The task: The records below must be copied in full, exactly as they read.

Given data:
________

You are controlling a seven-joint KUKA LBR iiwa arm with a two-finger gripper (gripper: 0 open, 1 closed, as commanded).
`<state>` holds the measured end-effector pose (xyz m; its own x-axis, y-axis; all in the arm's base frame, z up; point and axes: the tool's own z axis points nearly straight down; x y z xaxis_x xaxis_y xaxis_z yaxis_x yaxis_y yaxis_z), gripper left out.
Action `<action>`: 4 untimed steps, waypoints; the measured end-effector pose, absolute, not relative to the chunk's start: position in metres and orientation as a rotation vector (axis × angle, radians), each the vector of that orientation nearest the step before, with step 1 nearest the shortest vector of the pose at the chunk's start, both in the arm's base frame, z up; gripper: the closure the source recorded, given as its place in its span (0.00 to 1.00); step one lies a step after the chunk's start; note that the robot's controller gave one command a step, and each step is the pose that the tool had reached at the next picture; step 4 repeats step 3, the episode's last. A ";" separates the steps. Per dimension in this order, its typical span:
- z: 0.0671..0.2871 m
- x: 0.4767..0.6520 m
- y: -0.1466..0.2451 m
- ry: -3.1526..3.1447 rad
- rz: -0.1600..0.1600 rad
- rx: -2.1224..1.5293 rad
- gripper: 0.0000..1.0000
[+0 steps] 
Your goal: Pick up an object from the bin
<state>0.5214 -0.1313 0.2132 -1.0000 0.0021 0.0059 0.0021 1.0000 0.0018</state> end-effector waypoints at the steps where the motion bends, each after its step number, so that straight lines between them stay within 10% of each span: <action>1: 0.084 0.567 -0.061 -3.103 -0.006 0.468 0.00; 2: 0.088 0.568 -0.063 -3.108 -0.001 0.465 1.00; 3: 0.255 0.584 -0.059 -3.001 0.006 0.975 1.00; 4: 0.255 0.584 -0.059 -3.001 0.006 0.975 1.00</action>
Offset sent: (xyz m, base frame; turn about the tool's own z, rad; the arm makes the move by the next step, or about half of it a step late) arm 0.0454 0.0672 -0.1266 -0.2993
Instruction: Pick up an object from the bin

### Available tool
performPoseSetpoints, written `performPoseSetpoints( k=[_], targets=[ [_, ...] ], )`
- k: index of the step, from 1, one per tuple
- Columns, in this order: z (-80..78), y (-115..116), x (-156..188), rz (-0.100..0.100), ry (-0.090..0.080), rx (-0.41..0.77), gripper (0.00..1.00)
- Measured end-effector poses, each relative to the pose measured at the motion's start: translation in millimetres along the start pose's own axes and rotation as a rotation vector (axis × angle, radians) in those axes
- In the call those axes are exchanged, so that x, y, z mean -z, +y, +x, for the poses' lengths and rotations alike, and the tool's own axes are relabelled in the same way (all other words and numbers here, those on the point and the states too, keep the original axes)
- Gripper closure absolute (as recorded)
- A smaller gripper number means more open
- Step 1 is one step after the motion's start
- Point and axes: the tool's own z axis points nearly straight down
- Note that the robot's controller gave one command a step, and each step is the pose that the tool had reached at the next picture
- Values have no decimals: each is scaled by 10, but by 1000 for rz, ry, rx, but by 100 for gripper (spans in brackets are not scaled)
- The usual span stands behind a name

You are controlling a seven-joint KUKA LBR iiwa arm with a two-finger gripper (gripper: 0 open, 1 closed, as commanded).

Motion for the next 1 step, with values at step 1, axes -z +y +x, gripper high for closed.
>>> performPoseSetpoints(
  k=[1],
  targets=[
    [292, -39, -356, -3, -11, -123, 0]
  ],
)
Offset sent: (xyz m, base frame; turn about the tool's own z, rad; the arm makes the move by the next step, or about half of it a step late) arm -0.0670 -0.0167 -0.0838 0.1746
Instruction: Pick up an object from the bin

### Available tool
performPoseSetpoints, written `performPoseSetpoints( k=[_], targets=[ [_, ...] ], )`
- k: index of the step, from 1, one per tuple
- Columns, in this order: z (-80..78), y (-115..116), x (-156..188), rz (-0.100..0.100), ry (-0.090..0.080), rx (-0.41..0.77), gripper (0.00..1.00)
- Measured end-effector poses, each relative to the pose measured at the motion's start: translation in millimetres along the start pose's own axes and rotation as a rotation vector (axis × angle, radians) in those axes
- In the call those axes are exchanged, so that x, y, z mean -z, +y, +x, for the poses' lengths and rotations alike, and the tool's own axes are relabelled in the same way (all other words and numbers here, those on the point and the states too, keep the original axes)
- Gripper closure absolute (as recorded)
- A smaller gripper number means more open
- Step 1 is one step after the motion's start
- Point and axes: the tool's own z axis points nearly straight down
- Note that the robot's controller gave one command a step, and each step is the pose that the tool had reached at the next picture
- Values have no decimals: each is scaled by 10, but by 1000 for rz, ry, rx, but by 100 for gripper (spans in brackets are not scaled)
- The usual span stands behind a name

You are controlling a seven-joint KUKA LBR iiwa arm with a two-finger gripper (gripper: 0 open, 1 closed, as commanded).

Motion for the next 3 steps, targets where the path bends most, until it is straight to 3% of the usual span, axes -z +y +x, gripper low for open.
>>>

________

Answer to the problem:
You are controlling a seven-joint KUKA LBR iiwa arm with a two-finger gripper (gripper: 0 open, 1 closed, as commanded).
`<state>` holds the measured end-effector pose (xyz m; its own x-axis, y-axis; all in the arm's base frame, z up; point and axes: the tool's own z axis points nearly straight down; x y z xaxis_x xaxis_y xaxis_z yaxis_x yaxis_y yaxis_z), gripper left out.
Action `<action>`: 4 untimed steps, waypoints; the measured end-effector pose, absolute, not relative to the chunk's start: position in metres and orientation as a rotation vector (axis × angle, radians), each the vector of that orientation nearest the step before, with step 1 nearest the shortest vector of the pose at the chunk's start, both in the arm's base frame, z up; gripper: the closure the source recorded, given as its place in its span (0.00 to 1.00); step one lies a step after the chunk's start; note that the robot's controller gave one command a step, and each step is the pose that the tool had reached at the next picture; step 4 repeats step 3, the episode's last. A ";" separates the steps. Per dimension in this order, its typical span:
- z: 0.0671..0.2871 m
- x: 0.4767..0.6520 m
- y: -0.1466..0.2451 m
- ry: -3.1526..3.1447 rad
- rz: -0.1600..0.1600 rad
- rx: -2.1224..1.5293 rad
- gripper: 0.0000..1.0000
[+0 steps] 
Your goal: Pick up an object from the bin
<state>0.5214 -0.1313 0.2132 -1.0000 0.0021 0.0059 0.0021 1.0000 0.0018</state> end-effector waypoints at the steps where the motion bends, each after its step number, so that straight lines between them stay within 10% of each span: <action>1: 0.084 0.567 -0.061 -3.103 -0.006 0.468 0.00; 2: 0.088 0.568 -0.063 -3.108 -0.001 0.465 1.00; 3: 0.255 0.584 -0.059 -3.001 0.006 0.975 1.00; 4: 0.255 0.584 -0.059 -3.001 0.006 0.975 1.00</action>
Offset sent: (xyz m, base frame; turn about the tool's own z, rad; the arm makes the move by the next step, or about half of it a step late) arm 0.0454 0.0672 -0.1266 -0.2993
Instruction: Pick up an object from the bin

### Available tool
performPoseSetpoints, written `performPoseSetpoints( k=[_], targets=[ [_, ...] ], )`
- k: index of the step, from 1, one per tuple
- Columns, in this order: z (-80..78), y (-115..116), x (-156..188), rz (-0.100..0.100), ry (-0.090..0.080), rx (-0.41..0.77), gripper (0.00..1.00)
- Measured end-effector poses, each relative to the pose measured at the motion's start: translation in millimetres along the start pose's own axes and rotation as a rotation vector (axis × angle, radians) in those axes
- In the call those axes are exchanged, so that x, y, z mean -z, +y, +x, for the poses' lengths and rotations alike, and the tool's own axes are relabelled in the same way (all other words and numbers here, those on the point and the states too, keep the original axes)
- Gripper closure absolute (as recorded)
- A smaller gripper number means more open
- Step 1 is one step after the motion's start
- Point and axes: the tool's own z axis points nearly straight down
- Note that the robot's controller gave one command a step, and each step is the pose that the tool had reached at the next picture
- Values have no decimals: each is scaled by 10, but by 1000 for rz, ry, rx, but by 100 for gripper (spans in brackets are not scaled)
- The usual span stands behind a name

You are controlling a seven-joint KUKA LBR iiwa arm with a two-finger gripper (gripper: 0 open, 1 closed, as commanded).

Motion for the next 1 step, with values at step 1, axes -z +y +x, gripper high for closed.
>>> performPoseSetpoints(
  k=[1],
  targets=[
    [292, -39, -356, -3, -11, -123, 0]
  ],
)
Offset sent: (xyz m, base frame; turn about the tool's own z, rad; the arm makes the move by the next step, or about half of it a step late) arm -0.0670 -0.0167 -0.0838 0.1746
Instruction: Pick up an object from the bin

### Available tool
performPoseSetpoints, written `performPoseSetpoints( k=[_], targets=[ [_, ...] ], )`
- k: index of the step, from 1, one per tuple
- Columns, in this order: z (-80..78), y (-115..116), x (-156..188), rz (-0.100..0.100), ry (-0.090..0.080), rx (-0.41..0.77), gripper (0.00..1.00)
- Measured end-effector poses, each relative to the pose measured at the motion's start: translation in millimetres along the start pose's own axes and rotation as a rotation vector (axis × angle, radians) in those axes
- In the call those axes are exchanged, so that x, y, z mean -z, +y, +x, for the poses' lengths and rotations alike, and the tool's own axes are relabelled in the same way (all other words and numbers here, those on the point and the states too, keep the original axes)
- Gripper closure absolute (as recorded)
- A smaller gripper number means more open
- Step 1 is one step after the motion's start
- Point and axes: the tool's own z axis points nearly straight down
- Note that the robot's controller gave one command a step, and each step is the pose that the tool had reached at the next picture
- Values have no decimals: each is scaled by 10, but by 1000 for rz, ry, rx, but by 100 for gripper (spans in brackets are not scaled)
- The usual span stands behind a name

You are controlling a seven-joint KUKA LBR iiwa arm with a two-finger gripper (gripper: 0 open, 1 closed, as commanded).

Motion for the next 3 steps, targets where the path bends most, until it is straight to 3% of the usual span, axes -z +y +x, gripper low for open.
>>>

The exercise calls for nothing more than this answer.